Outra limitação inerente ao presente estudo refere-se às formas de avaliar a exposição ao estresse encontradas na literatura, que são diversas. Em outras palavras, existem múltiplas formas de se categorizar os escores de demanda psicológica e controle. Além da formulação dos quadrantes é comum o uso das formas contínuas das dimensões do modelo39, da razão entre demanda/controle, além das formulações logarítmica da subtração40. É possível que os diferentes métodos de categorização encontrados na literatura tenham dificultado as comparações entre os estudos38,41.
Ao analisar a demanda psicológica e o controle do trabalho dos TAEs de uma universidade pública do estado de Minas Gerais, foi possível identificar que a categoria de trabalho passivo predominou entre a população de estudo.
Constituem em pontos positivos desta investigação: a heterogeneidade sociodemográfica e a estabilidade no emprego, que contribuíram, respectivamente, com a variabilidade dos determinantes sociais de saúde desta população e com a possibilidade de monitoramento do trabalhador em longo prazo e à variedade de ocupações desempenhadas pelos TAEs, uma vez que é adequado para o modelo teórico utilizado nesta investigação (Modelo Demanda-Controle Apoio Social).

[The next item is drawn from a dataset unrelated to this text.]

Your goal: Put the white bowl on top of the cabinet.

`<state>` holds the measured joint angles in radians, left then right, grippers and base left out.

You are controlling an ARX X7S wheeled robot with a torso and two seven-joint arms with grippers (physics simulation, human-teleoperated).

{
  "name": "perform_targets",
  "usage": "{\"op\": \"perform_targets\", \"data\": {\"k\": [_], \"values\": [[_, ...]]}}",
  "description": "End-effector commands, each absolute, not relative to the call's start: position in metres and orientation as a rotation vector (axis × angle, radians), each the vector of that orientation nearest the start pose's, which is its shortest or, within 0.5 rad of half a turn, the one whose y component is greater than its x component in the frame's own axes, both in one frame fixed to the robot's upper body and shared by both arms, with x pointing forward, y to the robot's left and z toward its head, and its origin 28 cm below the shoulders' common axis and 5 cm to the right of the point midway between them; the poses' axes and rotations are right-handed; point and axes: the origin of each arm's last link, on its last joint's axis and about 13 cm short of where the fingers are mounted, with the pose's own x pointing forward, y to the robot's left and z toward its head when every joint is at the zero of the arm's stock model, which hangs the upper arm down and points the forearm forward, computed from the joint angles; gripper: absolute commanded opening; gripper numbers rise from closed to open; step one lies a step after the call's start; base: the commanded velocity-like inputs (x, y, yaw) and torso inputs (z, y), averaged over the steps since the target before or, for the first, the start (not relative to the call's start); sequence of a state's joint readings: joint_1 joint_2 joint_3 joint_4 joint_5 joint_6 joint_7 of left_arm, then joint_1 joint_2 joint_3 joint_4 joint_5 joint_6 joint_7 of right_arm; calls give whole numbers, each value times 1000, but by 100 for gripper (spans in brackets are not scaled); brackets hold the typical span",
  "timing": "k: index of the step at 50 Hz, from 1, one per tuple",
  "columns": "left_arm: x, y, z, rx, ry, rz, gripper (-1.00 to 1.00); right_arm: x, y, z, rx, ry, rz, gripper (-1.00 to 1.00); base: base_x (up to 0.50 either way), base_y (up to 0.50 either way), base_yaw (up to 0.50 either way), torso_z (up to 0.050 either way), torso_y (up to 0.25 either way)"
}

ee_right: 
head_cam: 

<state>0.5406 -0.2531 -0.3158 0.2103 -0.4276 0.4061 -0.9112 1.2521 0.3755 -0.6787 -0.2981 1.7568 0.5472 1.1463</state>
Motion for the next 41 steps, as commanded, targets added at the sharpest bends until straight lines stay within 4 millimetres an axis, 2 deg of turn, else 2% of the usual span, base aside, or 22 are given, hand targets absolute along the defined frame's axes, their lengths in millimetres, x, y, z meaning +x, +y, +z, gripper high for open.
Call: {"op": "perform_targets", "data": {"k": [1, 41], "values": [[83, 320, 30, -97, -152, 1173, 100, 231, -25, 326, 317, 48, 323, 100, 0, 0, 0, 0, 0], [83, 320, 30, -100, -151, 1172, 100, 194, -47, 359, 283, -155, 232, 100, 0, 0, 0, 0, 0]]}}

Como contribuições para a saúde destes trabalhadores, sugere-se intervenções no sentido de que estes trabalhadores se tornem agentes de mudanças nos processos de trabalho por eles realizados, de forma que eles possam ser responsáveis pelas decisões tomadas no cotidiano de seu trabalho. Sugere-se também uma readequação dos postos de trabalho, considerando os resultados encontrados nesta pesquisa, segundo os quatro quadrantes do MDC, para que os trabalhadores possam desempenhar atividades que sejam adequadas aos seus perfis.
Para que se possa pensar em políticas públicas de trabalho nas universidades, além de estudos epidemiológicos, como este, é importante a realização de pesquisas com abordagens qualitativas para verificar a percepção dos trabalhadores sobre seu processo de trabalho, para responder às questões que envolvem a complexidade do ser humano, verticalizando em aspectos subjetivos. Além disso, é necessário envolver na comunicação dos resultados as instâncias superiores da universidade e os sindicatos das categorias profissionais de modo a sensibilizar para as mudanças necessárias.
Neste sentido, ressalta-se que este estudo é a primeira etapa de uma pesquisa mais ampla que tem a intenção de subsidiar um estudo de coorte prospectiva, podendo contribuir para sanar algumas das dificuldades acima apresentadas e possibilitar outras análises e discussões a respeito da saúde dos TAEs.